The objective of this section will be to define a quantitative assessment metric of NTS in neurosurgery. It will be built up from evaluation grids validated in the literature. The 3 main grids validated in the literature for the evaluation of NTS in surgery are the NOTSS, NOTECHS and OTAS (2). These scales are intended to explore all NTS (both interpersonal and cognitive). In fact, in practice they essentially analyse interpersonal skills, as they are based on analysis of behavioural markers and verbal communication. These are tested on Anterior Cervical Interbody Fusion (ACIF). This surgical procedure is standardized, homogenous and requires an operating microscope. Assessment is performed on data from video recordings. Analysis of videos is performed by both neurosurgeons and professionals from the field of “Human factors” (psychologists from the university of Social Psychology and member of the Centre for Research in Psychology, Cognition and Communication (CRPCC, EA 1285), University of Rennes 2 – France) using the three grids previously mentioned. The feasibility, validity, sensitivity, reliability and learning curve for the use of these grids are compared.

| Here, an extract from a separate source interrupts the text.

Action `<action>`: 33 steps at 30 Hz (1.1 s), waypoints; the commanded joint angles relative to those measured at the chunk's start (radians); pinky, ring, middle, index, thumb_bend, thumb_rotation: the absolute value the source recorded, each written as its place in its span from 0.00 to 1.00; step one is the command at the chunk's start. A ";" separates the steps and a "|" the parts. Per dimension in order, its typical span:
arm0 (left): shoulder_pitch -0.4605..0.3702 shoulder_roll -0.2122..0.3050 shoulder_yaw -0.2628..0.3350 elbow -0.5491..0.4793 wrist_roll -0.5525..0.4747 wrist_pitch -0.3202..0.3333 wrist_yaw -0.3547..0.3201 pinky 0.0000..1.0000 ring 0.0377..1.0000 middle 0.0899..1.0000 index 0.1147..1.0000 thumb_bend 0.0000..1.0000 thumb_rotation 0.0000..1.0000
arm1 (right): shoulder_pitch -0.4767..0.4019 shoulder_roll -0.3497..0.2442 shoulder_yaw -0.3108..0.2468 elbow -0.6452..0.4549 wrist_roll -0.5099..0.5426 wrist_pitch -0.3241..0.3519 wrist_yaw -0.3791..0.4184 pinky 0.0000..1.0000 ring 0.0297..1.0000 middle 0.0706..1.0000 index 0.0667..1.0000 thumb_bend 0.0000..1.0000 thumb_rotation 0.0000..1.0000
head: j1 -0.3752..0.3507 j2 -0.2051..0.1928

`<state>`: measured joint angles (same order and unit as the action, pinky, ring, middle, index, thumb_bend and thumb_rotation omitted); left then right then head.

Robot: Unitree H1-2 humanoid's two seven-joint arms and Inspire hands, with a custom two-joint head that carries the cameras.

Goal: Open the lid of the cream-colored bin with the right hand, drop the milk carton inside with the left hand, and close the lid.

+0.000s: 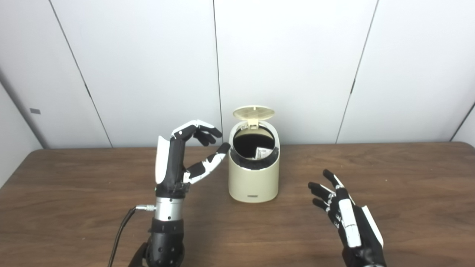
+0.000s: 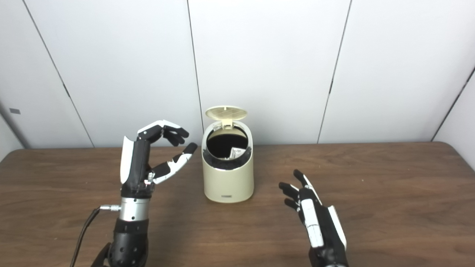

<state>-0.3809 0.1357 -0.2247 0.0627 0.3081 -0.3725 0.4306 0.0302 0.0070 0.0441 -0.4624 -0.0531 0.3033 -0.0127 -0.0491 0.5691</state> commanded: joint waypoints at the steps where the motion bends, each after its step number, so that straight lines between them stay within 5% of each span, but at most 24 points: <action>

NOTSS, NOTECHS and OTAS seem well adapted to assessing interpersonal skills but incomplete for full evaluation of cognitive skills. Cognitive skills are indeed often non-verbalized and lack behavioral markers to help decode them. So it seems essential, for a complete analysis of the NTS, to include a qualitative analysis of interviews with the surgeon after his operation. We would like to focus our work on cognitive skills and more precisely on assessing risks, anticipating problems and adaptative strategies . Semi-structured, 60-minute interviews seem to be appropriate (3). It would be a constructivist grounded theory study. Analysis of data would include thematic analysis of transcripts and field notes. Analysis would be made in an iterative manner up to thematic saturation. Data coding would be both inductive with a development of a new framework based on emergent themes, and deductive with creation of framework for assessing risks, anticipating problems and adaptive strategies for the specific ACIF surgical procedure.

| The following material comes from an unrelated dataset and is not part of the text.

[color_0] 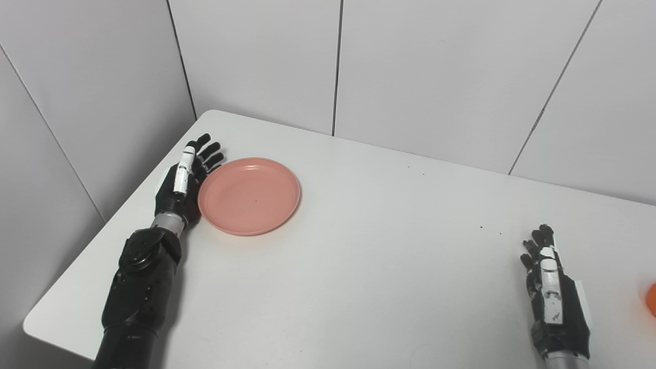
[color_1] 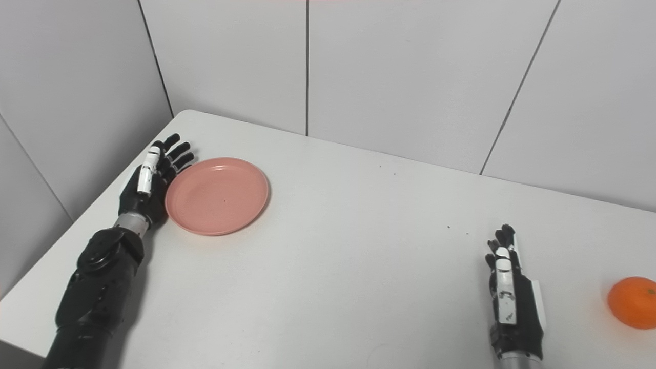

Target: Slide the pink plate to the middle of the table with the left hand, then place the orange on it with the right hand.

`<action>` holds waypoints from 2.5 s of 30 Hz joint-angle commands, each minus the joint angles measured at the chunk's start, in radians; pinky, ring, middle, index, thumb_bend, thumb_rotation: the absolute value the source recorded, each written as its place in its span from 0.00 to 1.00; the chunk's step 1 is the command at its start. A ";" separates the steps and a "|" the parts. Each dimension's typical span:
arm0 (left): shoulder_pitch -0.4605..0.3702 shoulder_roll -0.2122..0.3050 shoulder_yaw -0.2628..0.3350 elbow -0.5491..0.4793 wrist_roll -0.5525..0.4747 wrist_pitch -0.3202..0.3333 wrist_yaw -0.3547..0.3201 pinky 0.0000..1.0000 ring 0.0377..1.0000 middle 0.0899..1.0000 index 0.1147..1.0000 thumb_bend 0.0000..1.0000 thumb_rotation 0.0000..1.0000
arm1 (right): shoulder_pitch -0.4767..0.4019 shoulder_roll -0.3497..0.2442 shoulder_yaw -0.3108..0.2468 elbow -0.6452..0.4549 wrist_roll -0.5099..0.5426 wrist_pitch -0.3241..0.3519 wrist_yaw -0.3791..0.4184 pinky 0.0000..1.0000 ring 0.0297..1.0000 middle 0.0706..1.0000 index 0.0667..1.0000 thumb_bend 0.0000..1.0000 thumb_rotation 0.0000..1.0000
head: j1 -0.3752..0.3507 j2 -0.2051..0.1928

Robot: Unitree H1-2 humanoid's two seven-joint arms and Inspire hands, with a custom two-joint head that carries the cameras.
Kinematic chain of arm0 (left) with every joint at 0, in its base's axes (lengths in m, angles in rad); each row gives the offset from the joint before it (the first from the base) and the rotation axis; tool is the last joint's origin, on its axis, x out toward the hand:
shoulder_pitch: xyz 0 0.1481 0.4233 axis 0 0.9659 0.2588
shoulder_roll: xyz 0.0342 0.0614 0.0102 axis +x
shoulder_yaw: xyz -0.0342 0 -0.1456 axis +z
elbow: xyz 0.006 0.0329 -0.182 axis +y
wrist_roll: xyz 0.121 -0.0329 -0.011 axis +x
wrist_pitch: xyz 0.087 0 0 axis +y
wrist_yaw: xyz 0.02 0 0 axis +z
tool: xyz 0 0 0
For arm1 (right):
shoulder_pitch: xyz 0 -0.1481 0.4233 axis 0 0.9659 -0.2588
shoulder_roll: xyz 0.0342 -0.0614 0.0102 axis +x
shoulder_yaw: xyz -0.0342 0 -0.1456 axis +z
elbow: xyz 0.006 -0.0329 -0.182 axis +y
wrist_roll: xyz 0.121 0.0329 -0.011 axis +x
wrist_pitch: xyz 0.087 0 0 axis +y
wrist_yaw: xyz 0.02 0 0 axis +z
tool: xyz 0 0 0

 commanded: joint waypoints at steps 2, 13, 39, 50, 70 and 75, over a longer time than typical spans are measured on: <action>0.002 -0.012 -0.010 -0.019 -0.010 0.032 -0.006 0.89 0.89 0.90 0.89 0.31 1.00 | -0.012 -0.002 -0.004 -0.012 0.003 -0.020 0.005 1.00 1.00 1.00 1.00 0.18 1.00 | -0.002 0.002; 0.002 -0.034 -0.042 -0.057 -0.002 0.073 -0.014 0.89 0.90 0.90 0.88 0.32 1.00 | -0.012 0.006 -0.006 -0.010 0.015 -0.018 0.006 1.00 1.00 1.00 1.00 0.18 1.00 | -0.006 0.008; -0.098 -0.131 -0.172 0.010 0.042 0.097 -0.040 0.90 0.91 0.91 0.89 0.34 1.00 | -0.003 0.021 -0.001 -0.048 -0.020 0.002 -0.017 1.00 1.00 1.00 1.00 0.20 1.00 | -0.047 0.045; -0.120 -0.187 -0.212 0.018 0.060 0.105 -0.037 0.90 0.90 0.91 0.89 0.35 1.00 | 0.001 0.033 0.003 -0.084 -0.055 0.044 -0.042 1.00 1.00 1.00 1.00 0.19 1.00 | -0.068 0.062; -0.114 -0.255 -0.275 -0.008 0.064 0.129 -0.051 0.87 0.89 0.90 0.88 0.34 1.00 | 0.013 0.056 0.016 -0.132 -0.103 0.102 -0.076 0.96 0.98 0.97 0.97 0.23 1.00 | -0.132 0.091; -0.109 -0.282 -0.305 -0.037 0.065 0.148 -0.060 0.88 0.90 0.90 0.88 0.37 1.00 | 0.011 0.064 0.021 -0.137 -0.116 0.113 -0.086 0.96 0.97 0.97 0.97 0.23 1.00 | -0.161 0.106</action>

This part will consist of a quantitative and qualitative evaluation of NTS in neurosurgery with work domain variation (planned versus emergency situation). The evaluation will be at this time performed on various spinal surgeries with instrumentation (implant placement). We will also use in this part the methodology of quantitative analysis developed in the first part and the qualitative analysis developed in the second part.